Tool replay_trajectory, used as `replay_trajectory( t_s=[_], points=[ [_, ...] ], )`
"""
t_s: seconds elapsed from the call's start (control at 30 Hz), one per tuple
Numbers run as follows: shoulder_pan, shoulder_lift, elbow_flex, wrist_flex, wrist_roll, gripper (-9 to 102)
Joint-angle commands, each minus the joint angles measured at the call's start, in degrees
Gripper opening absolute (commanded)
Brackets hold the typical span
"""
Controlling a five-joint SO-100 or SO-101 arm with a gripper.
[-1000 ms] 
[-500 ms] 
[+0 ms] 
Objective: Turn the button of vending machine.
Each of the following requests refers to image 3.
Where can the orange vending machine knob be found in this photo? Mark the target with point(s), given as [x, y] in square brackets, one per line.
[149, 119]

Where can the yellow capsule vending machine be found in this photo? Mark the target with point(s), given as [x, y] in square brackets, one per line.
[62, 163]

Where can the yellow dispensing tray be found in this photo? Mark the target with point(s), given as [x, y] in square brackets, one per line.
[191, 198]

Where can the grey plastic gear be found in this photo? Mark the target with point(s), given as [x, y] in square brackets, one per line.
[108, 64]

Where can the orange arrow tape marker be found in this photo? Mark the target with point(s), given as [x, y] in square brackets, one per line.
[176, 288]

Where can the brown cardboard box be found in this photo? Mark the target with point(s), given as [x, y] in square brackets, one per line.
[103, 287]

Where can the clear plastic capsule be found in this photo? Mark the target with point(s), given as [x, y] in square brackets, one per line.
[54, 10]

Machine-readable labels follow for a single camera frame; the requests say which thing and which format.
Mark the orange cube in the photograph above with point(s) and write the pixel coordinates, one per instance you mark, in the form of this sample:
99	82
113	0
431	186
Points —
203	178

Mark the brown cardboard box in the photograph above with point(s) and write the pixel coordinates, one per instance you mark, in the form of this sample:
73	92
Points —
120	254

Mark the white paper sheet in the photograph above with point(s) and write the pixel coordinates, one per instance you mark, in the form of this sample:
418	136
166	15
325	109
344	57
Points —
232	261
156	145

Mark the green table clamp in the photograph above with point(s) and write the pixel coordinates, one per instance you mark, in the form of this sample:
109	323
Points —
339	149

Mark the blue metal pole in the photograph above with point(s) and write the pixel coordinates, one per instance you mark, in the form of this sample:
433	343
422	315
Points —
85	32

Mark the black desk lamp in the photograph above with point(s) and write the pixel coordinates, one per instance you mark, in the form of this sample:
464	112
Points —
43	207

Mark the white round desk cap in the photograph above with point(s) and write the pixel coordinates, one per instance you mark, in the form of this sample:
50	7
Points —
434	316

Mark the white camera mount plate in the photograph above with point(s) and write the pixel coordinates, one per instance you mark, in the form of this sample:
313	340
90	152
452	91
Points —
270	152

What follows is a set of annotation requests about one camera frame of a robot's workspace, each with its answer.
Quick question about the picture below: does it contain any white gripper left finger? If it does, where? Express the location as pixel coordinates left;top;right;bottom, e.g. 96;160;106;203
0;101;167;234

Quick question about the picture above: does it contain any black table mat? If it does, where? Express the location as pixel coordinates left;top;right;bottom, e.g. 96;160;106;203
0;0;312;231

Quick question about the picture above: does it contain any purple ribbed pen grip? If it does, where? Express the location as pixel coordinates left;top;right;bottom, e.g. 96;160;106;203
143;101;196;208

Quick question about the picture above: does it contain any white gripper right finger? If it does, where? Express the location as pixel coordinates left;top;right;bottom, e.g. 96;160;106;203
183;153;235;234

▬▬▬▬▬▬

• **Exercise**
Keep every word the same and copy out all of the entries.

• **Result for this exercise**
Tool replay_trajectory, used as `replay_trajectory( t_s=[_], points=[ [_, ...] ], )`
"""
t_s: seconds elapsed from the call's start (control at 30 Hz), one per tuple
Numbers run as follows: shoulder_pan, shoulder_lift, elbow_flex, wrist_flex, wrist_roll, gripper (-9 to 102)
Joint-angle commands, each minus the joint angles measured at the call's start, in degrees
Gripper opening absolute (commanded)
Brackets hold the typical span
"""
Controlling a five-joint SO-100 or SO-101 arm with a gripper.
[-1000 ms] 
[-500 ms] 
[+0 ms] 
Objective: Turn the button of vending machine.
Each of the following requests refers to image 3.
Where can the orange vending machine knob be found in this photo? Mark the target with point(s), given as [x, y] in square brackets, one per line.
[149, 119]

Where can the yellow capsule vending machine be found in this photo? Mark the target with point(s), given as [x, y] in square brackets, one per line.
[62, 163]

Where can the yellow dispensing tray be found in this photo? Mark the target with point(s), given as [x, y] in square brackets, one per line.
[191, 198]

Where can the grey plastic gear be found in this photo? Mark the target with point(s), given as [x, y] in square brackets, one per line.
[108, 64]

Where can the orange arrow tape marker be found in this photo? Mark the target with point(s), given as [x, y] in square brackets, one per line.
[176, 288]

Where can the brown cardboard box be found in this photo? Mark the target with point(s), given as [x, y] in square brackets, one per line.
[103, 287]

Where can the clear plastic capsule be found in this photo? Mark the target with point(s), given as [x, y] in square brackets, one per line.
[54, 10]

Machine-readable labels follow for a single camera frame; the requests say which thing and which format.
Mark the orange cube in the photograph above with point(s) and write the pixel coordinates, one per instance you mark, in the form of this sample:
99	82
113	0
431	186
Points —
203	178

Mark the brown cardboard box in the photograph above with point(s) and write the pixel coordinates, one per instance you mark, in the form of this sample:
73	92
Points —
120	254

Mark the white paper sheet in the photograph above with point(s) and write the pixel coordinates, one per instance you mark, in the form of this sample:
418	136
166	15
325	109
344	57
Points —
232	261
156	145

Mark the green table clamp in the photograph above with point(s) and write the pixel coordinates, one per instance you mark, in the form of this sample:
109	323
Points —
339	149

Mark the blue metal pole in the photograph above with point(s) and write the pixel coordinates, one per instance you mark, in the form of this sample:
433	343
422	315
Points —
85	32

Mark the black desk lamp in the photograph above with point(s) and write the pixel coordinates, one per instance you mark, in the form of this sample:
464	112
Points —
43	207

Mark the white round desk cap in the photograph above with point(s) and write the pixel coordinates, one per instance you mark, in the form of this sample:
50	7
Points —
434	316

Mark the white camera mount plate in the photograph above with point(s) and write the pixel coordinates, one per instance you mark, in the form of this sample:
313	340
90	152
452	91
Points —
270	152

What follows is a set of annotation requests about one camera frame of a robot's workspace, each with its answer.
Quick question about the picture below: does it contain any white gripper left finger? If it does, where? Express the location as pixel coordinates left;top;right;bottom, e.g. 96;160;106;203
0;101;167;234

Quick question about the picture above: does it contain any black table mat? If it does, where? Express the location as pixel coordinates left;top;right;bottom, e.g. 96;160;106;203
0;0;312;231

Quick question about the picture above: does it contain any purple ribbed pen grip? If it does, where? Express the location as pixel coordinates left;top;right;bottom, e.g. 96;160;106;203
143;101;196;208

Quick question about the picture above: does it contain any white gripper right finger? If it does, where? Express the location as pixel coordinates left;top;right;bottom, e.g. 96;160;106;203
183;153;235;234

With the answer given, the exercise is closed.